What to produce: Could the listing below be returned exactly, with its pictures left out?

Information supplied:
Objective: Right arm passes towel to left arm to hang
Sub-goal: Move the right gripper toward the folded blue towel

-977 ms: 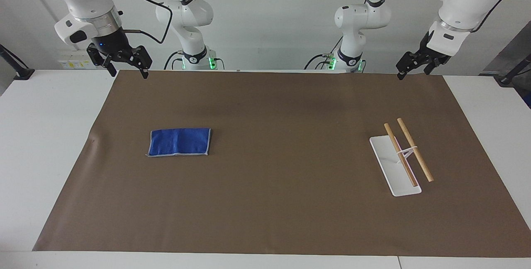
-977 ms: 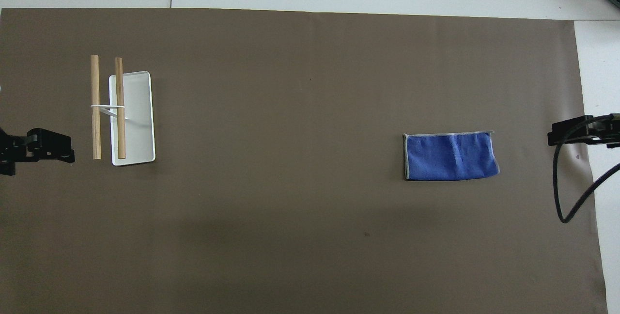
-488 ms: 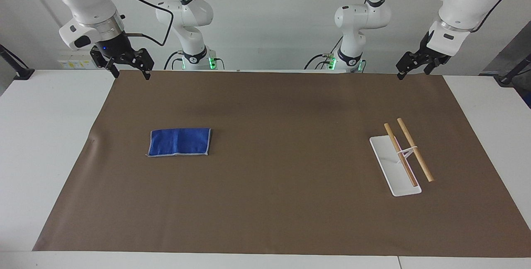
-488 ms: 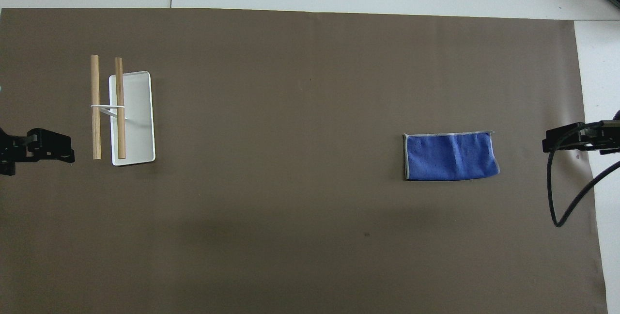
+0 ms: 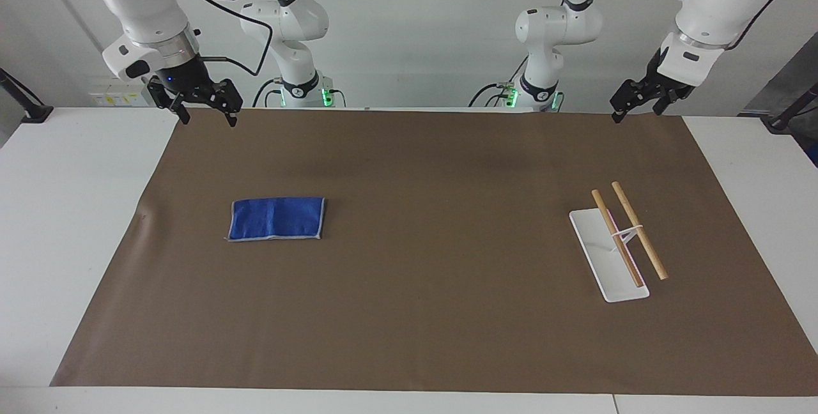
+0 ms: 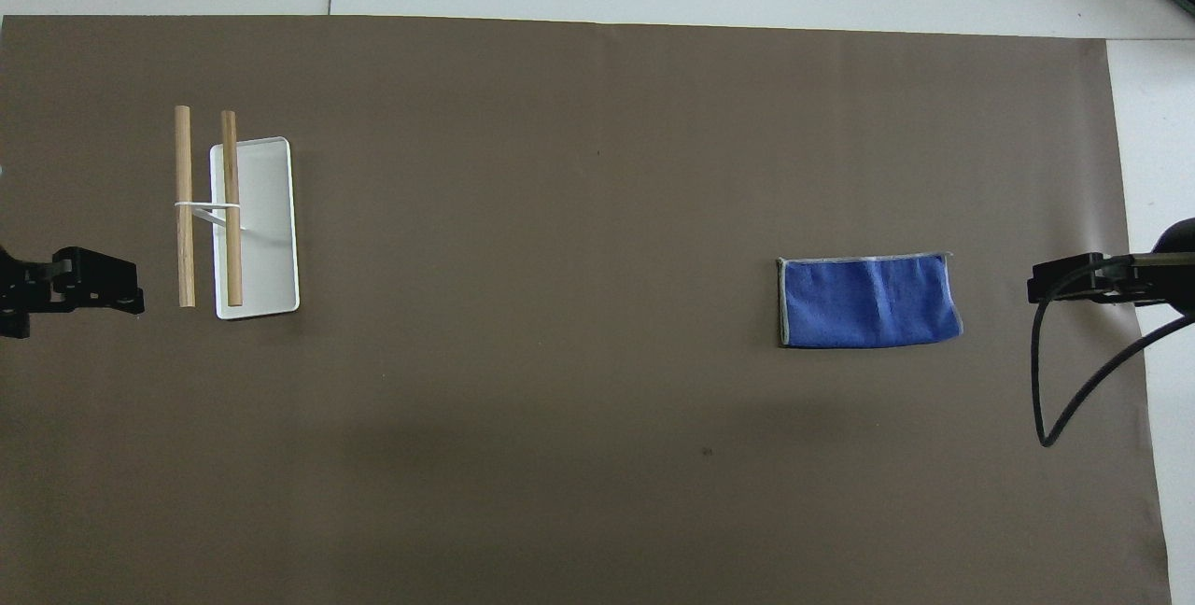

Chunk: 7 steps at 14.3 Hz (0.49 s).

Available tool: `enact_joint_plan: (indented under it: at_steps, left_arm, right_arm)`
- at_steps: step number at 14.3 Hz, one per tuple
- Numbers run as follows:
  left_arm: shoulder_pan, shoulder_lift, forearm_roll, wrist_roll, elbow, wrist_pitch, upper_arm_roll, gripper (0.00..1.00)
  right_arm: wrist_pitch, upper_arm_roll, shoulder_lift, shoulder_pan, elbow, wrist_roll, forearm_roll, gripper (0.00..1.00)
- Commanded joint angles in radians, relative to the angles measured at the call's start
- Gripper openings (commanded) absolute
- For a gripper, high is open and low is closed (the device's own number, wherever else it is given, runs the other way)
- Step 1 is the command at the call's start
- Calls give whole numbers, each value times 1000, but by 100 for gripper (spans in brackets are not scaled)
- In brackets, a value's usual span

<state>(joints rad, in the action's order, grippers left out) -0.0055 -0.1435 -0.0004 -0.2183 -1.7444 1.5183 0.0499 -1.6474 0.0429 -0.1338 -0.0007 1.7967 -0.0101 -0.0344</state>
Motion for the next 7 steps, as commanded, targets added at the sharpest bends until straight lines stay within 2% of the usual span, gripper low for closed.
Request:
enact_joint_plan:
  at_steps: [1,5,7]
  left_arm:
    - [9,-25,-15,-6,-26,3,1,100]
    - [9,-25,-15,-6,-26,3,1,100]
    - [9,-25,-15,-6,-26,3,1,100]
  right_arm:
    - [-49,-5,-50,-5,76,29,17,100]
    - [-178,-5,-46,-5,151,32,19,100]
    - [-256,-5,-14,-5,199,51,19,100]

Result:
Objective: Right arm passes towel to left arm to hang
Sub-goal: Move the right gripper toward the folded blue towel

-977 ms: 
-977 ms: 
-488 ms: 
-488 ms: 
+0 ms: 
+0 ms: 

Chunk: 7 steps at 14.3 Hz (0.49 s).

Available tool: `enact_joint_plan: (indented under it: at_steps, left_arm, right_arm)`
- at_steps: step number at 14.3 Hz, one per tuple
- Numbers run as follows:
  left_arm: shoulder_pan, shoulder_lift, forearm_roll, wrist_roll, elbow, wrist_pitch, upper_arm_roll, gripper (0.00..1.00)
  right_arm: wrist_pitch, upper_arm_roll, shoulder_lift, shoulder_pan, elbow, wrist_roll, forearm_roll, gripper (0.00..1.00)
- Commanded joint angles in radians, relative to the angles measured at the call's start
- Gripper openings (commanded) absolute
- For a gripper, high is open and low is closed (the device's own number, wherever else it is given, runs the other way)
- Step 1 is the command at the call's start
- Calls give whole numbers, each value times 1000, but by 100 for gripper (spans in brackets are not scaled)
- In brackets, a value's usual span

<state>(joints rad, in the action's order, grippers left out) -0.0055 -0.1435 -0.0004 -0.2183 -1.7444 1.5183 0.0499 -1.6474 0.0429 -0.1338 -0.0007 1.7967 -0.0101 -0.0344</state>
Motion for the next 7 steps, as commanded, targets added at the sharpest bends until straight lines stay within 2% of the usual span, gripper low for closed.
Request:
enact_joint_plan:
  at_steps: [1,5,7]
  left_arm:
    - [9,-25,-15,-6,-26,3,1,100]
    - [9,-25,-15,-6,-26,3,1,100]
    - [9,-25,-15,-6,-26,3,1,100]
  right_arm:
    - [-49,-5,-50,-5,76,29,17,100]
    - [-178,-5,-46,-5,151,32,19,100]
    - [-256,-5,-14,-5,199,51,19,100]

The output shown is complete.